:: EXERCISE REQUIREMENTS ::
For each line in the data below that holds "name", return a copy.

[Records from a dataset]
====

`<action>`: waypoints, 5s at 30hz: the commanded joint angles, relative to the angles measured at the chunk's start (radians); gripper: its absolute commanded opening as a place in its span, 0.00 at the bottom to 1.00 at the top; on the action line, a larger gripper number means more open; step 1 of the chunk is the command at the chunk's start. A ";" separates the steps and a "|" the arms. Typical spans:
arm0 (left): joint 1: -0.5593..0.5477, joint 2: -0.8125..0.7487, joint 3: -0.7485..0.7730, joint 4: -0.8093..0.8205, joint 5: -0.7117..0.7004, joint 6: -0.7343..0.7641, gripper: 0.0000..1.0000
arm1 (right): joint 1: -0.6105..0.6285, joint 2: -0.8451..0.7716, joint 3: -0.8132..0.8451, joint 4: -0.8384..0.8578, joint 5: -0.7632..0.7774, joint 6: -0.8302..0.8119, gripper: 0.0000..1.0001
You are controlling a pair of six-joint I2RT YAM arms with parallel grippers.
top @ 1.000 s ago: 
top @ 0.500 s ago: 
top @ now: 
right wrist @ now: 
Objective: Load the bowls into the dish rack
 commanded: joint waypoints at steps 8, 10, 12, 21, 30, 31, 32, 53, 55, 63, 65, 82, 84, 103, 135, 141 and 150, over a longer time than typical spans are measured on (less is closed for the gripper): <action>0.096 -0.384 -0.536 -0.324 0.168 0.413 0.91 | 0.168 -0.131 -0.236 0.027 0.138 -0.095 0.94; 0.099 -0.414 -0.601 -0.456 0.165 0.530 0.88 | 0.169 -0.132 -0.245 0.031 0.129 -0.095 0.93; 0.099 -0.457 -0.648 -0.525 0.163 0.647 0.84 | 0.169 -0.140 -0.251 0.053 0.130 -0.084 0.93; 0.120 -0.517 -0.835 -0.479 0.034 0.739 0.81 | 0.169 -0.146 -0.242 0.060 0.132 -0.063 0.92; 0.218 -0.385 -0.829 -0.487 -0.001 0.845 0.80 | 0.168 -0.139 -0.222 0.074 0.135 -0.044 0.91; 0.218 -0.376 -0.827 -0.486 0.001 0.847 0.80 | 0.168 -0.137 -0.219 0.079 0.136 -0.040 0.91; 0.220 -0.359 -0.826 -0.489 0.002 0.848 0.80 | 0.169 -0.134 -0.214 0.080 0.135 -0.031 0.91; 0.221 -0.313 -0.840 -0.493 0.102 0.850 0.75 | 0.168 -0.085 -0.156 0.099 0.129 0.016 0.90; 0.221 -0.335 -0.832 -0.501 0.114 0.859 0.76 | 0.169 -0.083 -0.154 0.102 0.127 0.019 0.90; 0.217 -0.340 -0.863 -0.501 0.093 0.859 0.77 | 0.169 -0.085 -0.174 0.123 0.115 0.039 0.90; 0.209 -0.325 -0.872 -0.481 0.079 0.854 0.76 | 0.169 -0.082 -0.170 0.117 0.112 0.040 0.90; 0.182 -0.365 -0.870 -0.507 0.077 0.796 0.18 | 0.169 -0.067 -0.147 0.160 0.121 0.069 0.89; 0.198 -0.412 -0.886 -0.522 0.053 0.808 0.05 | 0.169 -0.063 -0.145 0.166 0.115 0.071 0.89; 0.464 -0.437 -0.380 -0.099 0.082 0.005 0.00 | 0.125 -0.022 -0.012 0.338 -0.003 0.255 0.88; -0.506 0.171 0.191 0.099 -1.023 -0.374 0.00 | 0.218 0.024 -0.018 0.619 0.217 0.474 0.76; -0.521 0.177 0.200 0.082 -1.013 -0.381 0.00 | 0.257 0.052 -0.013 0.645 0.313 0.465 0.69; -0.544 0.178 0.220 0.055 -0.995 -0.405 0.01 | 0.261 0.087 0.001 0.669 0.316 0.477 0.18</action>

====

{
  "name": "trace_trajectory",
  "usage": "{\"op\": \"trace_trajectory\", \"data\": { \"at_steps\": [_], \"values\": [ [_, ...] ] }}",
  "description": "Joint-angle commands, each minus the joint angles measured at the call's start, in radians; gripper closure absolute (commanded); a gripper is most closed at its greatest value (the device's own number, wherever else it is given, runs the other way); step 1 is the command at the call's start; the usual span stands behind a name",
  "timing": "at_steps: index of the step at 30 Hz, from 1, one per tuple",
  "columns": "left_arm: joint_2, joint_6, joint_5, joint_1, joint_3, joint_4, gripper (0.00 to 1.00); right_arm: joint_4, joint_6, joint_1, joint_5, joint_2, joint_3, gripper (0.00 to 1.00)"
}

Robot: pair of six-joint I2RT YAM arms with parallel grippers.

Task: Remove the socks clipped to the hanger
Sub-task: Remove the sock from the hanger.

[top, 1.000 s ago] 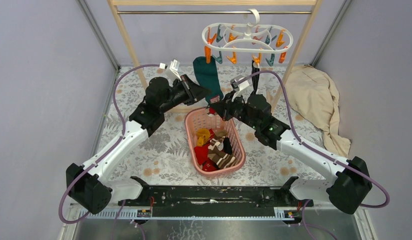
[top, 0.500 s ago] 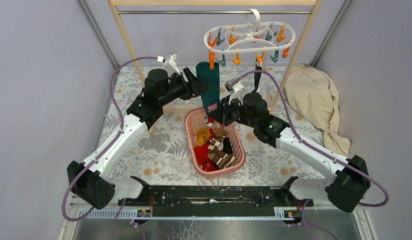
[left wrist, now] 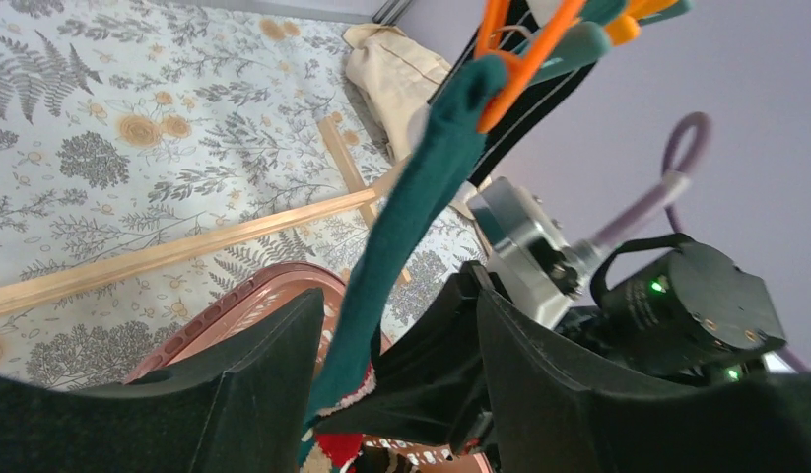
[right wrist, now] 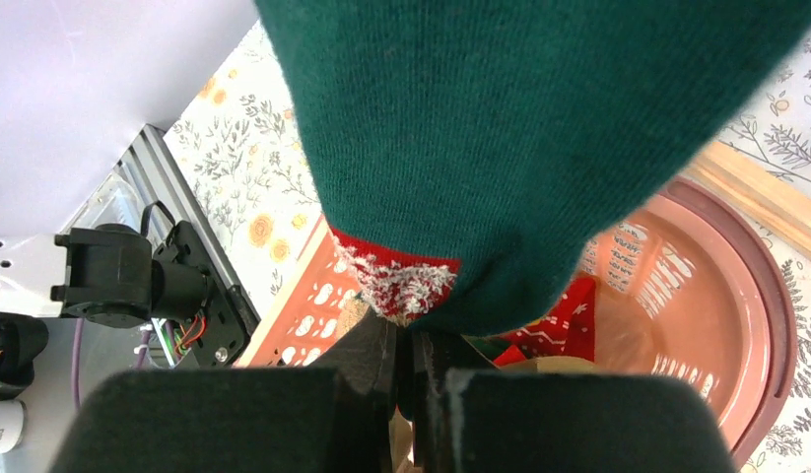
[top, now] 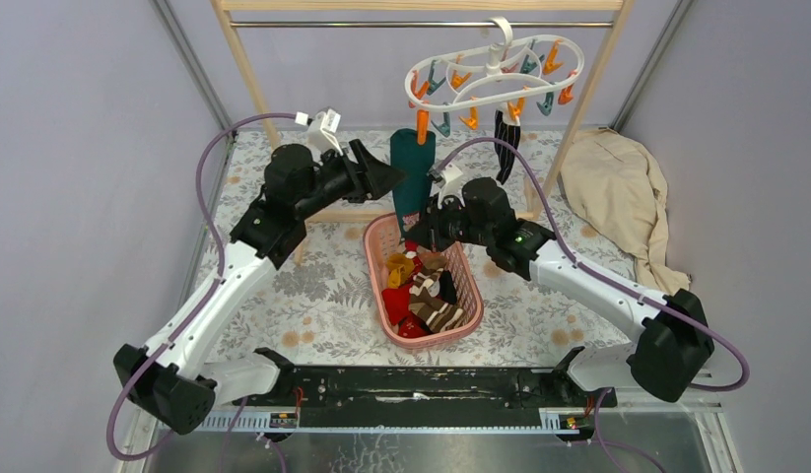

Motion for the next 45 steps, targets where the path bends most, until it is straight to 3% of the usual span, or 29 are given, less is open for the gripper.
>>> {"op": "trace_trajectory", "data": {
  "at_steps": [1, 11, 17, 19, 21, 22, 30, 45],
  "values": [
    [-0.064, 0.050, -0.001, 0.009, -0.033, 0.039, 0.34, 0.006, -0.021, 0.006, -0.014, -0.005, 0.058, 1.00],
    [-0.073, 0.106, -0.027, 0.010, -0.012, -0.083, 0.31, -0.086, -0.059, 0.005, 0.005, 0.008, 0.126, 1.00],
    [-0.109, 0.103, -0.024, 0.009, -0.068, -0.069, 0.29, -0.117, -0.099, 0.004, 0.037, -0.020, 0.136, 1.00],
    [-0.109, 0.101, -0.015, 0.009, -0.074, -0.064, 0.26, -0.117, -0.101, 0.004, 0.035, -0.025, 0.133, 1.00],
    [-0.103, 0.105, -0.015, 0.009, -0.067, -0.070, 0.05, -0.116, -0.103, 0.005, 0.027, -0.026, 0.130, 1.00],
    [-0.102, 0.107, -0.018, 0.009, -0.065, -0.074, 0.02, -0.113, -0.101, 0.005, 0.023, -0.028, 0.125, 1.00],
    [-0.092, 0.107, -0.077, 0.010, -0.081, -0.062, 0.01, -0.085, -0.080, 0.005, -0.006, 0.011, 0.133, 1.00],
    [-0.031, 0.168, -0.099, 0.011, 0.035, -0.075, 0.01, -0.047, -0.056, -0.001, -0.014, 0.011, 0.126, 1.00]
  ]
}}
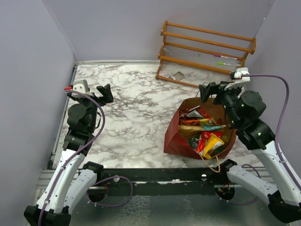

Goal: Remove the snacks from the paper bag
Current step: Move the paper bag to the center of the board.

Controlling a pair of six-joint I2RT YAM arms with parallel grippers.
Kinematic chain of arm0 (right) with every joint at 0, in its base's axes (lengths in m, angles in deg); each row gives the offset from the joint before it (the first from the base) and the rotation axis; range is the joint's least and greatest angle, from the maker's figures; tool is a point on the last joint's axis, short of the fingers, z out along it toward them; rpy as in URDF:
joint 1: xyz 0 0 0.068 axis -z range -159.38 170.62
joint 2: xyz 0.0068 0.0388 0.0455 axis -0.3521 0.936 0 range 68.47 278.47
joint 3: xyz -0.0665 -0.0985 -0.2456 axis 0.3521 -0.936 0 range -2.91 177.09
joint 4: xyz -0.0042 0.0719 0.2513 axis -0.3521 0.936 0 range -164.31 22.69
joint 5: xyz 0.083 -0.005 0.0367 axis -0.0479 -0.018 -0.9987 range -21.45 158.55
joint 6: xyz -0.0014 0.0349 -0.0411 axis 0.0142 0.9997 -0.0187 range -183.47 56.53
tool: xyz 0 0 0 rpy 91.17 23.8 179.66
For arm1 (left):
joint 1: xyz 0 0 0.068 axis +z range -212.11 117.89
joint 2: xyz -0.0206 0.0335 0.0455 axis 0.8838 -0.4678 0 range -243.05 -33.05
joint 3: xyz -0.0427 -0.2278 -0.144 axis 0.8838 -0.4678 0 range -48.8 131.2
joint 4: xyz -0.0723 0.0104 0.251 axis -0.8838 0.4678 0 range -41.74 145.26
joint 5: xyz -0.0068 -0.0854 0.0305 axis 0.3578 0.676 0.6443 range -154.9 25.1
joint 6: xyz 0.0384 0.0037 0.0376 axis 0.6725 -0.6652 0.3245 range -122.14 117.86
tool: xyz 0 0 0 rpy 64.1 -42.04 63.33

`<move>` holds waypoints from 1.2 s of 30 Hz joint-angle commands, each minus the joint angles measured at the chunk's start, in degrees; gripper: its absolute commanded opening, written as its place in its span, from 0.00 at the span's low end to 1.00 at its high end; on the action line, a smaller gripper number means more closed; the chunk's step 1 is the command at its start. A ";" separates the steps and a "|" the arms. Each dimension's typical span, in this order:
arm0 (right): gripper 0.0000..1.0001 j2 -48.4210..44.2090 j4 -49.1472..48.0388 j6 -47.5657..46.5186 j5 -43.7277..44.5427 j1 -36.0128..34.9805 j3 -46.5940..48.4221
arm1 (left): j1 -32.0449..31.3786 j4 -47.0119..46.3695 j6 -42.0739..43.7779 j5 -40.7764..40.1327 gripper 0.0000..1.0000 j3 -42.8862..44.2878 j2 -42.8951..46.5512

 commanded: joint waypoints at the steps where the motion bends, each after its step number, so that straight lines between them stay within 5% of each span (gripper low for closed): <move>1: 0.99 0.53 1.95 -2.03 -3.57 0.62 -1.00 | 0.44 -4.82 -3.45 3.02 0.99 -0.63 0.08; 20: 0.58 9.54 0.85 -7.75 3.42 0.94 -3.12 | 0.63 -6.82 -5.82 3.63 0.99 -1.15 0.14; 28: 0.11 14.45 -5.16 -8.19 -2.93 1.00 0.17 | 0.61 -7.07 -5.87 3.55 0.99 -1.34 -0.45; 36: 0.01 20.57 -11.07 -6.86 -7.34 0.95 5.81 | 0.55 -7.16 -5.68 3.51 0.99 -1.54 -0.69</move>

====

:: SOLVED PROBLEM ::
  "name": "trace_trajectory",
  "description": "Joint-angle commands, each minus the joint angles measured at the call's start, in radians; gripper closure absolute (commanded); a gripper is most closed at its greatest value (the device's own number, wherever else it is given, runs the other way); step 1 is the command at the call's start; the usual span stands behind a name",

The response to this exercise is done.